Potential Applications
This technology can be applied in various fields such as artificial intelligence, machine learning, image and signal processing, and neural network applications.
Problems Solved
1. Reduces computational complexity associated with asymmetric quantization. 2. Increases efficiency of convolution operations in neural processors.
Benefits
1. Improved performance in neural processors. 2. Enhanced accuracy in multiply-accumulator operations. 3. Reduction in computational complexity.
Commercial Applications
This technology can be utilized in industries such as computer vision, autonomous vehicles, robotics, and IoT devices to enhance the efficiency and accuracy of neural processing tasks.
Questions about the Technology
How does this technology improve the efficiency of convolution operations in neural processors?
The technology reduces computational complexity by adjusting bias for input data and kernel coefficients for asymmetric quantization, leading to increased efficiency in multiply-accumulator operations.
What are the potential applications of this technology beyond neural processors?
This technology can be applied in various fields such as artificial intelligence, machine learning, image and signal processing, and neural network applications.
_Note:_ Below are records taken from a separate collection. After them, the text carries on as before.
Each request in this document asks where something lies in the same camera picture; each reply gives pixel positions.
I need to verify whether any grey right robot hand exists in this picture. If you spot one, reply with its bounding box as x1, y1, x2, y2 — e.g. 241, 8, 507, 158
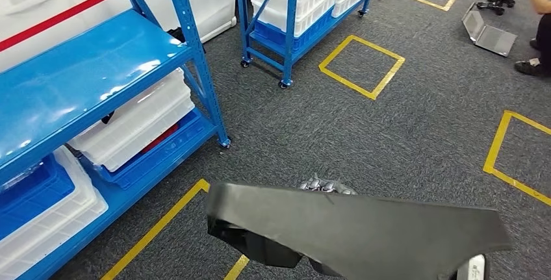
299, 173, 358, 196

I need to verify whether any black plastic plate bracket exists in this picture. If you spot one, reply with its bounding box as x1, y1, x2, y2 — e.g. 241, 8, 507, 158
205, 182, 514, 280

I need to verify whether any blue wheeled shelf rack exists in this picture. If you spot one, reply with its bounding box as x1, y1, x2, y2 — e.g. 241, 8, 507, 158
234, 0, 401, 90

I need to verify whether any blue metal shelf rack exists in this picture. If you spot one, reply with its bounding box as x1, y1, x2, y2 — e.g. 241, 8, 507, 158
0, 0, 231, 280

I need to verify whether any red item in bin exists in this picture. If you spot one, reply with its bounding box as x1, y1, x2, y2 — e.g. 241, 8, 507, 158
141, 123, 179, 155

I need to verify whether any open silver laptop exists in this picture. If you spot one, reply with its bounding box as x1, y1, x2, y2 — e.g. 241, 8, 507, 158
461, 2, 519, 58

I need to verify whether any person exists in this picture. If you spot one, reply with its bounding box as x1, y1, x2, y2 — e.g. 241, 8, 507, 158
514, 0, 551, 77

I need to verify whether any red barrier belt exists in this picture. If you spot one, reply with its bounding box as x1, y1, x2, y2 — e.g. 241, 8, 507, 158
0, 0, 159, 53

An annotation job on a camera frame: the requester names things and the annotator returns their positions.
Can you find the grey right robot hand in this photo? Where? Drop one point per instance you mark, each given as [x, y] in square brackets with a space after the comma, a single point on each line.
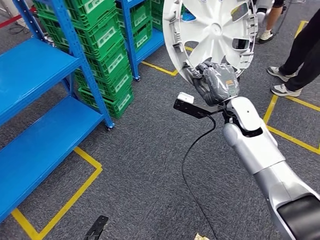
[217, 84]

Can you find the silver plastic wheel hubcap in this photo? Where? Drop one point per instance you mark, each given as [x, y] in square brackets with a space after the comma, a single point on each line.
[212, 30]

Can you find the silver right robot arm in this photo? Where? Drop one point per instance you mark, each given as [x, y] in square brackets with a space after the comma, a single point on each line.
[255, 145]

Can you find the blue metal shelf rack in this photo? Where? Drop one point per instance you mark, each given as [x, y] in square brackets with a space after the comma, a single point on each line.
[130, 39]
[29, 66]

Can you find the person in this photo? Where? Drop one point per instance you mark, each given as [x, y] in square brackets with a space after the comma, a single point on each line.
[272, 16]
[302, 49]

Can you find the tan paper scrap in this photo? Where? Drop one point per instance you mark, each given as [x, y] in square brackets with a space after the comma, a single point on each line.
[201, 236]

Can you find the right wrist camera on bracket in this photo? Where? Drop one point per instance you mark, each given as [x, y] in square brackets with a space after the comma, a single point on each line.
[189, 107]

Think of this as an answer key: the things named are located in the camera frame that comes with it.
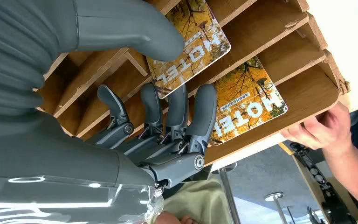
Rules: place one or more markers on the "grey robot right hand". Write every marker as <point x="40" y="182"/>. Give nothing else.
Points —
<point x="58" y="154"/>

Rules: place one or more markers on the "person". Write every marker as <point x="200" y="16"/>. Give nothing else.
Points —
<point x="197" y="201"/>

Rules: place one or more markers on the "yellow hotel card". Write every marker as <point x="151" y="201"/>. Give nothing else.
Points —
<point x="247" y="102"/>
<point x="204" y="37"/>

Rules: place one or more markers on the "wooden card rack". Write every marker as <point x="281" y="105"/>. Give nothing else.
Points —
<point x="305" y="92"/>

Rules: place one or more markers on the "ribbed grey right arm sleeve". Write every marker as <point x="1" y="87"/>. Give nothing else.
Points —
<point x="12" y="46"/>

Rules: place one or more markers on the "metal pole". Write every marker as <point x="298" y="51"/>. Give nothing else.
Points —
<point x="228" y="194"/>

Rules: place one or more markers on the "round metal stand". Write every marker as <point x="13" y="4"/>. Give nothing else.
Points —
<point x="276" y="201"/>
Original Abstract Submitted
embodiments relate to performing multiply-accumulator operation on asymmetrically quantized input data and kernel data in a neural processor. instead of adjusting to the input data at a multiply-accumulator to account for the asymmetric quantization of the input data, an adjusted bias for the multiply-accumulator operation is computed beforehand and stored in the multiply-accumulator. on the other hand, kernel coefficients derived from the kernel data are adjusted at the multiply-accumulator to account for the asymmetric quantization. in this way, computational complexity associated with asymmetric quantization may be reduced while increasing the efficiency of the convolution operations at the neural processor.